“Fermate la produzione”: la foresta vive davvero
Se avessimo già raggiunto il capolinea? È questo l’estremo punto di non ritorno? Possiamo ancora tornare indietro, invertire la rotta. “Fermate la produzione! Diario di un arboricolo” (Calibano Editore, 2022, pp. 88, euro 10) romanzo di Giovanni Peli dai caratteri diaristici, offre una soluzione che porta in sé qualcosa di amaro.

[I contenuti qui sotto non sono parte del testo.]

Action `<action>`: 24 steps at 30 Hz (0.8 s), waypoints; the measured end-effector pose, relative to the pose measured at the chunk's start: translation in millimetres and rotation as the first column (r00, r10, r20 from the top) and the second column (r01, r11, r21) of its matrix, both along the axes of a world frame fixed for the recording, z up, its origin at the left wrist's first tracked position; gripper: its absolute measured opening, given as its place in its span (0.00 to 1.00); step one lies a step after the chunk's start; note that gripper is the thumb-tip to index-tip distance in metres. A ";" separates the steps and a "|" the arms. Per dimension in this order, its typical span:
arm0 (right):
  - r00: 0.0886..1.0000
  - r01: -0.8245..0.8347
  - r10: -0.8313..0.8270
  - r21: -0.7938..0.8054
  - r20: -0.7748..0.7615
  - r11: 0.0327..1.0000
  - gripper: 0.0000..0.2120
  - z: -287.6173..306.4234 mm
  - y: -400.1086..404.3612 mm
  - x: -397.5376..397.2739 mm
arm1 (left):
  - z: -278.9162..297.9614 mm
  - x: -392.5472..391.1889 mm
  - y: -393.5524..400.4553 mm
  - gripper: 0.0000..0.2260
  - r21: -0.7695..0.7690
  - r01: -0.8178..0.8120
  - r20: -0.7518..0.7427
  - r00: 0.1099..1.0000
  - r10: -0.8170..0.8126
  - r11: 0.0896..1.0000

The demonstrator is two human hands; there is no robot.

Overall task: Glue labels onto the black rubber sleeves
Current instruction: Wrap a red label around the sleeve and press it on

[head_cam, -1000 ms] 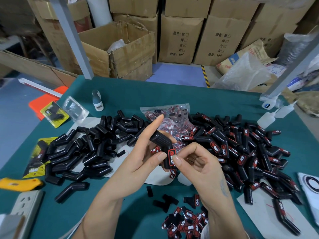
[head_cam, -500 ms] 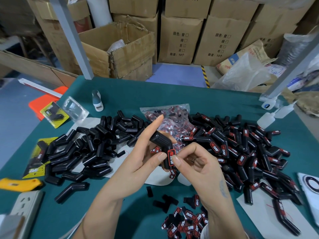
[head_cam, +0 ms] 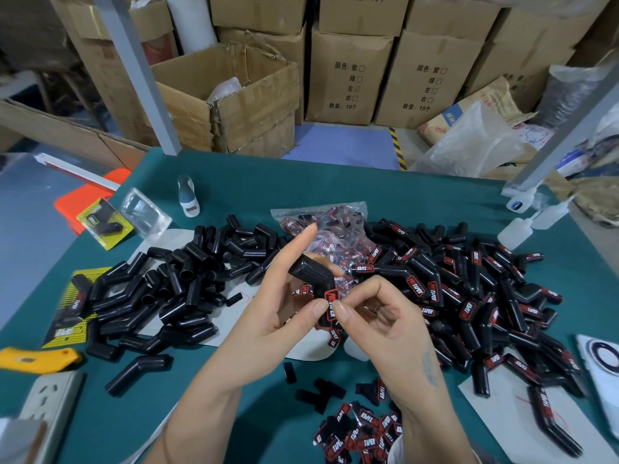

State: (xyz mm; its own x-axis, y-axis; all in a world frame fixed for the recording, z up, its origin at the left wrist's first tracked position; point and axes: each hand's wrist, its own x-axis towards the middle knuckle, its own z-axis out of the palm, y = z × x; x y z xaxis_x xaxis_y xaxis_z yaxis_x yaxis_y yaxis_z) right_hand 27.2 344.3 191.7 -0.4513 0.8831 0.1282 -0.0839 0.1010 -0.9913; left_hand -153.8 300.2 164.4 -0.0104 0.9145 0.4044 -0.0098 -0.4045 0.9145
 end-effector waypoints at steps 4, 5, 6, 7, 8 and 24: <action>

Il diario di un arboricolo, le confessioni di chi ha deciso di fermare la produzione. In un mondo completamente intasato dall’uomo, la terra ha bisogno di tornare a respirare, gli alberi devono espandersi, distruggere i palazzi. La comunione dell’uomo con la terra è vicina, non siamo mai stati così in pace col mondo. Qualcosa però non torna. Dov’è Anna? Dove sono finiti tutti? Dove vivono ora gli uomini? È qui che l’opera di Giovanni Peli tocca il suo livello più alto: nella fastidiosa consapevolezza che l’uomo non può più essere considerato tale. In delle pagine che si intrecciano lasciandoci addosso delle ricordanze del capolavoro delle sorelle Wachowski, Matrix e delle sensazioni disturbanti vicine a 1984 di George Orwell, la necessità è quella di tornare a sentire i vermi il sangue, la fame:
“E a me non basta tutto questo rifiorire, il rigoglio della vegetazione a me non basta. Devono spegnere davvero tutto. Ci tengono al guinzaglio; ovvero: ci tengono seduti davanti al pc. Non ci casco. Io voglio il sangue. Stanno tornando tutti gli animali, nella foresta del centro storico, e lavoreremo perché la foresta cresca dappertutto, anche nei grattacieli, nei musei, nei municipi e negli ospedali. Anna sorride, dice che prima o poi tutti i desideri si avvereranno.”
Chiediamoci se esiste o meno una soluzione allora o se esistono solo estremismi, sesso, violenza, produzione e riproduzione.